Todos seguían como caballos directo hacia el free shop. Los hombres-novios-maridos discutían por la impertinente demora de los vuelos. Yo estaba tirado en el piso, una bala me había perforado la pleura. Esta vez la presión en el pecho no tenía que ver sólo con el miedo a morir, esta vez me estaba desangrando en ese piso pulcramente blanco y se me venían a la mente tantas palabras que ya no podría pronunciar. Casi no me podía mover.
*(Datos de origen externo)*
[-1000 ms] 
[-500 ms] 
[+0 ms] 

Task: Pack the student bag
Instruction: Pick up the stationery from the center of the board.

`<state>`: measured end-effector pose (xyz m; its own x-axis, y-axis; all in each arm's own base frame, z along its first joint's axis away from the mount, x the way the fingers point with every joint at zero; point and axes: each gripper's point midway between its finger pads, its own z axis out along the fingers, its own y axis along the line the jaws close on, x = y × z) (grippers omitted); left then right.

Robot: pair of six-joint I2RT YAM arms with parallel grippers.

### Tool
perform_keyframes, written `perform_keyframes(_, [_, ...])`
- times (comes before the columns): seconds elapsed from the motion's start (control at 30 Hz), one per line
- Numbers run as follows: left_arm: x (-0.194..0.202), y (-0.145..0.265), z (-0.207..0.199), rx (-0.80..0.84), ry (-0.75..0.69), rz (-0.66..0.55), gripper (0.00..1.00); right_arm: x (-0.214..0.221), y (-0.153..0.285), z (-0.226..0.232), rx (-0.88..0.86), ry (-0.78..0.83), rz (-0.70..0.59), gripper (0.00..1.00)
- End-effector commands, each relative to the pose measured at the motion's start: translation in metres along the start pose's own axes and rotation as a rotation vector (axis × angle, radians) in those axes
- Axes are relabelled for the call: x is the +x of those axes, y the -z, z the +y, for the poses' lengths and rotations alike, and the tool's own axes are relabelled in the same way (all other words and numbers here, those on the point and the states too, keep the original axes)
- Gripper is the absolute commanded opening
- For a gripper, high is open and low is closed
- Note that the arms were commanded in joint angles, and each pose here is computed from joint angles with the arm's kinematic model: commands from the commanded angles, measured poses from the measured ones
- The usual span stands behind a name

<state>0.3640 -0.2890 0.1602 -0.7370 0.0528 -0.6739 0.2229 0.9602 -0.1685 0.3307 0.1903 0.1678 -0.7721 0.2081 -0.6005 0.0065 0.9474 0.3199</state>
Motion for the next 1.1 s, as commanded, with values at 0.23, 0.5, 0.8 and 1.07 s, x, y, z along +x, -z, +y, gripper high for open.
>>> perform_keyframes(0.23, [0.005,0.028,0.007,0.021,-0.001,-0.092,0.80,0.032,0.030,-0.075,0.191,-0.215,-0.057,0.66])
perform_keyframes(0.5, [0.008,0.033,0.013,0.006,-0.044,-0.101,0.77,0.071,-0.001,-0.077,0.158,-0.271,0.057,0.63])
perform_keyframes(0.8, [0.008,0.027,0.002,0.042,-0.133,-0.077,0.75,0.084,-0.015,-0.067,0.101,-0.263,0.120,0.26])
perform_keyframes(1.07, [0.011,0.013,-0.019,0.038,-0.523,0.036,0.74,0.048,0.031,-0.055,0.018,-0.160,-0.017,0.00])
Nadie me auxiliaba y yo sólo pensaba en los que nunca tuvieron ni tendrán voz, en los que ni siquiera piensan en el valor de las palabras (aunque no se apechuguen al reproducirlas), en los que prefieren no preguntarse ni pensar en nada (aunque el mundo se les desmorone a cada paso), y en los que como yo, merecemos morir con un balazo en la espalda, por el simple hecho de correr siempre para el otro lado, no sólo de la multitud atontada por espejismos que implantan otros, sino también por esta maldita manía de huir constantemente de mí mismo.
Seguía intentando capturar instantes de felicidad con Ana pero todo lo que me quedaba eran monstruos creados por ese miedo terrible de existir y de comunicarme. La sangre bombeaba cada vez con mayor intensidad cuando sentí, de repente, que me convertía en un pasajero en tránsito. Lo último que puedo recordar es que me sonó el celular que no había logrado vender porque tenía la pantalla estallada en veinte mil pedazos. Era un mail de Ana. Había vuelto a dar señales de vida. El valor de una explosión que salva finales, pensé. Luego logré entrar con las últimas fuerzas que me quedaban. Me contaba que había soñado conmigo. Un sueño extraño, escribió, en el que vos me invitabas a una reunión con tus amigos para que fuera como tu compañera y yo viajaba desde casa para estar en esa fiesta con vos y cuando llegaba, vos me saludabas y te ibas, me dejabas sola, una vez más, me dejabas sola. Pero no sé por qué cuando me desperté no te odié como sí lo hago a diario. Esta vez tuve miedo y me invadió una sensación extraña, acá, en el pecho, tan horrible… Así y todo, ya me ves, no puedo tener rencores con vos. Por eso te escribo. Bueno, che, llamame ¿dale? No la quiero hacer más larga. Hagamos las paces.